• Work instruction:
Down to the last line, repeat the data below exactly.

• Raw data:
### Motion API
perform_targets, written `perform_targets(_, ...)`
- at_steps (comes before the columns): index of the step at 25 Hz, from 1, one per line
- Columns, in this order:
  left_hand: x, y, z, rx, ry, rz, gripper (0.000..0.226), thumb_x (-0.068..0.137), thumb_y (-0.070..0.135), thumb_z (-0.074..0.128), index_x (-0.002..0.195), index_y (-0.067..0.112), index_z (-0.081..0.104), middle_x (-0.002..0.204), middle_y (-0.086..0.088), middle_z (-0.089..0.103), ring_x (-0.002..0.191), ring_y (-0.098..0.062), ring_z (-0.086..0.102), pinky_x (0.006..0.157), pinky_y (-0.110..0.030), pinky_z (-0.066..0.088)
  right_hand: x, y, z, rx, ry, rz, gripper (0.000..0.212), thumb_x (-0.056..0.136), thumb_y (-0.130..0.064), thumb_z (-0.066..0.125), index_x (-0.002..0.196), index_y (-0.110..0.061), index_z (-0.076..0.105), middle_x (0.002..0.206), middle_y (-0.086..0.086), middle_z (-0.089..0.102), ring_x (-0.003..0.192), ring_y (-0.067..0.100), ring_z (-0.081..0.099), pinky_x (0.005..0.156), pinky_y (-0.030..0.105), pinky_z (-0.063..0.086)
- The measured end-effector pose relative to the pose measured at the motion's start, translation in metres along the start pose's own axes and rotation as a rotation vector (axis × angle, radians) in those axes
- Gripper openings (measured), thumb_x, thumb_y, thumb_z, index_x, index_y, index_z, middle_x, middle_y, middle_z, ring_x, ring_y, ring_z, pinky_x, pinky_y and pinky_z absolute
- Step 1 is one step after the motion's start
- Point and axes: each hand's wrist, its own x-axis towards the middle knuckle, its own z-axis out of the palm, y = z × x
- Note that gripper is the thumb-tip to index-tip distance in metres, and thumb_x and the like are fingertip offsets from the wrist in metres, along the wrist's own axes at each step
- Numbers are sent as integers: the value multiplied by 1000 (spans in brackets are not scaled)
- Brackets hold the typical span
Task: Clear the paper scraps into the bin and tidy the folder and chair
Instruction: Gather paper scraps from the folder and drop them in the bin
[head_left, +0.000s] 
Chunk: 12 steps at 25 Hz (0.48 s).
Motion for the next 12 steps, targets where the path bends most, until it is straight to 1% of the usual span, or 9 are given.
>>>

• Exercise solution:
### Motion API
perform_targets, written `perform_targets(_, ...)`
- at_steps (comes before the columns): index of the step at 25 Hz, from 1, one per line
- Columns, in this order:
  left_hand: x, y, z, rx, ry, rz, gripper (0.000..0.226), thumb_x (-0.068..0.137), thumb_y (-0.070..0.135), thumb_z (-0.074..0.128), index_x (-0.002..0.195), index_y (-0.067..0.112), index_z (-0.081..0.104), middle_x (-0.002..0.204), middle_y (-0.086..0.088), middle_z (-0.089..0.103), ring_x (-0.002..0.191), ring_y (-0.098..0.062), ring_z (-0.086..0.102), pinky_x (0.006..0.157), pinky_y (-0.110..0.030), pinky_z (-0.066..0.088)
  right_hand: x, y, z, rx, ry, rz, gripper (0.000..0.212), thumb_x (-0.056..0.136), thumb_y (-0.130..0.064), thumb_z (-0.066..0.125), index_x (-0.002..0.196), index_y (-0.110..0.061), index_z (-0.076..0.105), middle_x (0.002..0.206), middle_y (-0.086..0.086), middle_z (-0.089..0.102), ring_x (-0.003..0.192), ring_y (-0.067..0.100), ring_z (-0.081..0.099), pinky_x (0.005..0.156), pinky_y (-0.030..0.105), pinky_z (-0.063..0.086)
- The measured end-effector pose relative to the pose measured at the motion's start, translation in metres along the start pose's own axes and rotation as a rotation vector (axis × angle, radians) in those axes
- Gripper openings (measured), thumb_x, thumb_y, thumb_z, index_x, index_y, index_z, middle_x, middle_y, middle_z, ring_x, ring_y, ring_z, pinky_x, pinky_y and pinky_z absolute
- Step 1 is one step after the motion's start
- Point and axes: each hand's wrist, its own x-axis towards the middle knuckle, its own z-axis out of the palm, y = z × x
- Note that gripper is the thumb-tip to index-tip distance in metres, and thumb_x and the like are fingertip offsets from the wrist in metres, along the wrist's own axes at each step
- Numbers are sent as integers: the value multiplied by 1000 (spans in brackets are not scaled)
- Brackets hold the typical span
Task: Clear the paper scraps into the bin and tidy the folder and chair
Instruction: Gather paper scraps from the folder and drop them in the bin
[head_left, +0.000s] 
Chunk: 12 steps at 25 Hz (0.48 s).
Motion for the next 12 steps, targets where the path bends most, until it is straight to 1% of the usual span, or 9 are given.
>>>

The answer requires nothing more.